Conor looked to the comfort of the bottle, but as the heavens burst apart he found himself wandering in the rain outside, screaming to the unkind gods and to Shelley to free him.

His soggy figure filled her door frame, the clothing lashed against his body, still fine of structure. Atty rose from her chair and stood beside the bed and took her blouse off and opened her breasts to his sight. Her skirt fell to the floor.

“I’ve waited so long,” she managed to murmur.

Conor moved in slowly and kicked the door shut behind him leaving them both as giant figures dancing in the lamplight.

“You’re glorious, Atty,” he said, “and I’m going to love you with all of my soul.”

I can vouch that their fears of the moment had melted by morning, when I made an unsaintly visit to their cottage. They came to the cottage door, arms about the other’s waist, half-croaked from weariness and dazed by the wonderment of discovering one another. It was forever after. And this was the love that brought him peace for the first time in his life. Strange, that in the imminent danger of the Brotherhood they discovered a constant sense of bliss and serenity.

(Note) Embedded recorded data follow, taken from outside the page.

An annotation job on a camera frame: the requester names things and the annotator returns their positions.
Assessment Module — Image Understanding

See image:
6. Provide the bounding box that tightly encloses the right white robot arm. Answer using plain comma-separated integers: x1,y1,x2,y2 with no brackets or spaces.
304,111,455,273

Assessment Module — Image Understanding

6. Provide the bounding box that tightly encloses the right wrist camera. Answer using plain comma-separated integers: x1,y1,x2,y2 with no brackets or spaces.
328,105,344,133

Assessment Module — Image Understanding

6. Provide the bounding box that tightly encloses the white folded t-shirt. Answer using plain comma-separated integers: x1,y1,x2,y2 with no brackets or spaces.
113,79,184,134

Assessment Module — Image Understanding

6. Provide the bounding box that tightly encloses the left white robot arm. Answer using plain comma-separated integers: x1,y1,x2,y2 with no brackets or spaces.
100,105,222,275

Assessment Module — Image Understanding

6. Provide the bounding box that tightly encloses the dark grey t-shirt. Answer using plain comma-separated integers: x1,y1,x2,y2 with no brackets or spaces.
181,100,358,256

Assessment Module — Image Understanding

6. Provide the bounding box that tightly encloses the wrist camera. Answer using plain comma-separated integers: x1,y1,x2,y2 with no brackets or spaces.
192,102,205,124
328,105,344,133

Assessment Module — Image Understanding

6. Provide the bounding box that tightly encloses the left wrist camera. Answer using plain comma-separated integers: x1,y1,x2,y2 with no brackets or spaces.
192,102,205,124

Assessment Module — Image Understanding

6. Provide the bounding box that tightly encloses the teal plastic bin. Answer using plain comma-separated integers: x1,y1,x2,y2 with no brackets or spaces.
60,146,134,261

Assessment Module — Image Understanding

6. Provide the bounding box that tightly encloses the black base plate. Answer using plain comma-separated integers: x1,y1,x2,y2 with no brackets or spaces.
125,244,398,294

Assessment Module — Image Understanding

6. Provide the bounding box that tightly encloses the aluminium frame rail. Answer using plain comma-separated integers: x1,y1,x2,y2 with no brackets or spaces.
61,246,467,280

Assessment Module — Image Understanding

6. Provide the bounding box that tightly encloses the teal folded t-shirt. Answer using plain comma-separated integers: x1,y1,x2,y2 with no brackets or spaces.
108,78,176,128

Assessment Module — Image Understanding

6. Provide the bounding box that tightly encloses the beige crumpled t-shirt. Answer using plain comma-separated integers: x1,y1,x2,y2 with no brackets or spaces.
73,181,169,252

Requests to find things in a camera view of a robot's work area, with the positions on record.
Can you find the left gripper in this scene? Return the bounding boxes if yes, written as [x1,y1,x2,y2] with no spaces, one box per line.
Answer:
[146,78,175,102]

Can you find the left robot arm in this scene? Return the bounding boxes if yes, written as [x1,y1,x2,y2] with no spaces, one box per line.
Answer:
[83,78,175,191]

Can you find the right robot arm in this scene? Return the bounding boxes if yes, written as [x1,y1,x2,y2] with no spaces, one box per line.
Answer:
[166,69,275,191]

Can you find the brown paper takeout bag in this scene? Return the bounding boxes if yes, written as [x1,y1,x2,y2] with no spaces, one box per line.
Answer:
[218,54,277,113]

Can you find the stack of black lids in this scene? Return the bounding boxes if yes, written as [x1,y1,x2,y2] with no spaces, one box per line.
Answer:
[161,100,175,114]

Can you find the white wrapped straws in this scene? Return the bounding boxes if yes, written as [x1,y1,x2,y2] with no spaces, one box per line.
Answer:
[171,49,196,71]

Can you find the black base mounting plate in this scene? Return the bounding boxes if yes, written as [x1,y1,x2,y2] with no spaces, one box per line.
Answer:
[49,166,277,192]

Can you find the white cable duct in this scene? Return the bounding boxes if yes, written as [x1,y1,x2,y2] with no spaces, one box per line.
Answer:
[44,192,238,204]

After that, when the two of them were together, their eyes always seemed to be tied to the other’s. It became as right as anything could be between a man and a woman. They had arrived at a good place only after mutual grief and longing. But they had discovered their own fine high meadow and had great strength and compassion to draw upon. The unity of their life’s work did not hang over them like a guillotine.

How’s it all going to end, Atty girl? There was no normal life for them. He would never live another day as a free man. He would always be Ireland’s most wanted fugitive. She knew in her innards that Conor would author his own demise before he turned into a musty wheezing number like Long Dan Sweeney, brain soaked with revolution and unaware of the gnarl of bare walls and sheetless cots and sunlessness. So long as Conor was walking through, she would walk with him.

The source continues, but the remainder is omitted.